Memang kredit perbankan pada Maret 2025 tumbuh sebesar 9,16% YoY, lebih lambat dari Februari 2025 yang sebesar 10,3% maupun dari Maret 2024 yang mencapai 12,4%.
Bagi Heri, tak heran pertumbuhan ekonomi kuartal I/2025 menyusut karena pengusaha pun menahan ekspansi yang tercermin dari melambatnya penarikan utang pada periode tersebut.
Baca Juga
Heri menyampaikan sejatinya kredit suatu keniscayaan dalam berbisnis. Terlebih bagi sektor swasta, kredit menandakan pertumbuhan bisnis dan peningkatan produksi.
Kondisi perlambatan bisnis juga telah tercermin dari laju ekspansi industri manufaktur Indonesia pada Maret 2025 lalu yang turun ke level 52,4 dari Februari yang berada di level 53,6.
“Jadi, pesanannya turun, maka dia akan mengurangi penggunaan tenaga kerja, akan mengurangi penggunaan transportasi, arahnya nanti ke sana,” lanjut Heri.
Misalnya, dari sektor Pertambangan dan Penggalian terpantau jumlah utang luar negeri susut dari US$31,87 miliar pada Maret 2024 menjadi US$30,65 miliar pada Maret 2025.

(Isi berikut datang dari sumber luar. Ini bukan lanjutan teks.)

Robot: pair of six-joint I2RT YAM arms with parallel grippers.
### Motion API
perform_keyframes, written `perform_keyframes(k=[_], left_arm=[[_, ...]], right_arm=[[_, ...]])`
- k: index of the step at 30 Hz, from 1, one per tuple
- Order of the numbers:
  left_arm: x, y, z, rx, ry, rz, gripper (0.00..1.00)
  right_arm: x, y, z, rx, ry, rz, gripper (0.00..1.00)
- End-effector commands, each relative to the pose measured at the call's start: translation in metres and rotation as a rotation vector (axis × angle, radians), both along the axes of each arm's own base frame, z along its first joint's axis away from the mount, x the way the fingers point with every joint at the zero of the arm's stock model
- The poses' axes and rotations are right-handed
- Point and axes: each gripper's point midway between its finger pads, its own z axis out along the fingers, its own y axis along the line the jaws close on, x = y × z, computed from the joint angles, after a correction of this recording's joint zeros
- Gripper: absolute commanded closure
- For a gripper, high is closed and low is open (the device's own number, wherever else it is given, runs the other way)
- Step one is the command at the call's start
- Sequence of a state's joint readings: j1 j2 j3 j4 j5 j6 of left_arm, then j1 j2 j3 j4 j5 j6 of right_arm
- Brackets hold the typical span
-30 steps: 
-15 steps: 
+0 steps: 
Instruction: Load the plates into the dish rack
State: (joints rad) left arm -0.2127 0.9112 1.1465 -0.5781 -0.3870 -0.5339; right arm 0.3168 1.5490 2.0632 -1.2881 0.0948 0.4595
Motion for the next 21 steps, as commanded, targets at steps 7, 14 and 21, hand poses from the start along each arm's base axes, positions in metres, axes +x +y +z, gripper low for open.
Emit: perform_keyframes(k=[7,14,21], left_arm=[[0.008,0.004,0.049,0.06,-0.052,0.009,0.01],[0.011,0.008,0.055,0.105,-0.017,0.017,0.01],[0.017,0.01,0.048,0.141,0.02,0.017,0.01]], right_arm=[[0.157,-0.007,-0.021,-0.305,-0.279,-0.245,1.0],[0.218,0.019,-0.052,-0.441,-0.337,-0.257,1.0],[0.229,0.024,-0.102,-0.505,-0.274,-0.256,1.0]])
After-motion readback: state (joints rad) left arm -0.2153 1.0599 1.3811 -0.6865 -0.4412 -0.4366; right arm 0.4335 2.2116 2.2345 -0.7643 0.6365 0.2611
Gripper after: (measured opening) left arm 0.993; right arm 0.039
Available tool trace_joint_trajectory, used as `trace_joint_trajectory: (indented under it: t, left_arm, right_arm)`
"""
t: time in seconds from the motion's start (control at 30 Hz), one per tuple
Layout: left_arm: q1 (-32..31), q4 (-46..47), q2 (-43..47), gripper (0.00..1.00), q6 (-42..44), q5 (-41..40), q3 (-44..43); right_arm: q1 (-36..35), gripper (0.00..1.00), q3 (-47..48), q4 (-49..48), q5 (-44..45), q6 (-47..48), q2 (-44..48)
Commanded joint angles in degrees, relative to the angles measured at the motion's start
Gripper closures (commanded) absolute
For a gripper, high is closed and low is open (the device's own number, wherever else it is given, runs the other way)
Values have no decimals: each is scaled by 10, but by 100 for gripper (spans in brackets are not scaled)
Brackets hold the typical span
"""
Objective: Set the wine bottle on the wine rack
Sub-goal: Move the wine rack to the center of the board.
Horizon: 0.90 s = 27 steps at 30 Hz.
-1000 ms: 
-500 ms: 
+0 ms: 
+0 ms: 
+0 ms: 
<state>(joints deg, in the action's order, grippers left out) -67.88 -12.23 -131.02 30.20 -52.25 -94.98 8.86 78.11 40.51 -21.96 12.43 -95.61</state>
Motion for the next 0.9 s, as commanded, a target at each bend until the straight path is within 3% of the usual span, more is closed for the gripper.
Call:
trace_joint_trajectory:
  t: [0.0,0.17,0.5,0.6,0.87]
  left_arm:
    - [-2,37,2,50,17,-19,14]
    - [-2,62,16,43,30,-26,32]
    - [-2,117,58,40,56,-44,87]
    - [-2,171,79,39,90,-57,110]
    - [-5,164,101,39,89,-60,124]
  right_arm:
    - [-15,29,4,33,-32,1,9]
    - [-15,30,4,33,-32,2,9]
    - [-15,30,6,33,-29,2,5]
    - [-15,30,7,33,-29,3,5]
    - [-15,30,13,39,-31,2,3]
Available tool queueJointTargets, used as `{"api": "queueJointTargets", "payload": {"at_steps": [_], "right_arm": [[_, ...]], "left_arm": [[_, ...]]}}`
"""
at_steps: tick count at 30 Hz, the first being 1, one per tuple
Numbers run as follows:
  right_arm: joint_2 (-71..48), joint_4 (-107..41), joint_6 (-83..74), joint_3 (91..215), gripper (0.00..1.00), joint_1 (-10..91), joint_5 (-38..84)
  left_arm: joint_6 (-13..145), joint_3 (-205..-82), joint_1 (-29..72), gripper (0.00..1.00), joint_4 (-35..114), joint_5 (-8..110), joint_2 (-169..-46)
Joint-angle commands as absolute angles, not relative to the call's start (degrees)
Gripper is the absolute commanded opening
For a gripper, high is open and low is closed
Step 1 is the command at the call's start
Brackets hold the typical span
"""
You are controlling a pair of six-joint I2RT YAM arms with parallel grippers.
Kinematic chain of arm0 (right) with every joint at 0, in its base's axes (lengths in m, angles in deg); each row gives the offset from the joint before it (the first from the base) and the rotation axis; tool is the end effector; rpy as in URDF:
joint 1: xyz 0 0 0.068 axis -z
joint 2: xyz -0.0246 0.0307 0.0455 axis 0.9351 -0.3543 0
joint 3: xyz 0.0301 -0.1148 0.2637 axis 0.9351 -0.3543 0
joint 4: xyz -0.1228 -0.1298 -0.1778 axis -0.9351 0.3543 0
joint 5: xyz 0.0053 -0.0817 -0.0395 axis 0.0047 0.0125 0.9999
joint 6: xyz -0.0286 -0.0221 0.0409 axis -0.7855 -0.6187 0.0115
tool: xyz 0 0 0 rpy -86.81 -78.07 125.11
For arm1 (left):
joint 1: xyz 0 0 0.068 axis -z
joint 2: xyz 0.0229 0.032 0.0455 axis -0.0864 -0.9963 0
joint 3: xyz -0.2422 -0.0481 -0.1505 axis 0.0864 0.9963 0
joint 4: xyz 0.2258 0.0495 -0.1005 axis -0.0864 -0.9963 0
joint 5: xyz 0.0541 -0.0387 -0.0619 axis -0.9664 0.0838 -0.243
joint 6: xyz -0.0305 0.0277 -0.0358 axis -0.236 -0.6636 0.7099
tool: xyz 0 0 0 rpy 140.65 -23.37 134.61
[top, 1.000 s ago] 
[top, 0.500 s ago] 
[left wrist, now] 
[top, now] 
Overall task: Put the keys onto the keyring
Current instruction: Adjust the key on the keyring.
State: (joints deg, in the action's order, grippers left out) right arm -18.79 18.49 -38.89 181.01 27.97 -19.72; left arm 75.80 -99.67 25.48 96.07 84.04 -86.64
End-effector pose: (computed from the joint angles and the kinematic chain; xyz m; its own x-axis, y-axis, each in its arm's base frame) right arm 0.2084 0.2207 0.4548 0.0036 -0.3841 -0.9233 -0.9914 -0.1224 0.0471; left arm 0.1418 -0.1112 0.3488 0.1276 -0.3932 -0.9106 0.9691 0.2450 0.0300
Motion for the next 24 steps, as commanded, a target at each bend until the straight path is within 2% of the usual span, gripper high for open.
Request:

Pada periode yang sama, sektor Pengadaan Listrik dan Gas juga mengalami penurunan jumlah ULN dari US$38 miliar pada Maret 2024 menjadi US$36,93 miliar pada Maret 2025.
Heri memandang untuk sektor pertambangan terpengaruh ketidakpastian global dan kegiatan hilirisasi produk pertambangan.
Di mana kini ekspor produk mentah sudah semakin sedikit dan beralih ke produk dengan nilai tambah yang lebih tinggi. Alhasil, kata Heri, pesanan luar negeri untuk barang mentah tersebut turun dan membatasi penarikan utang luar negeri serta tak lagi ekspansi.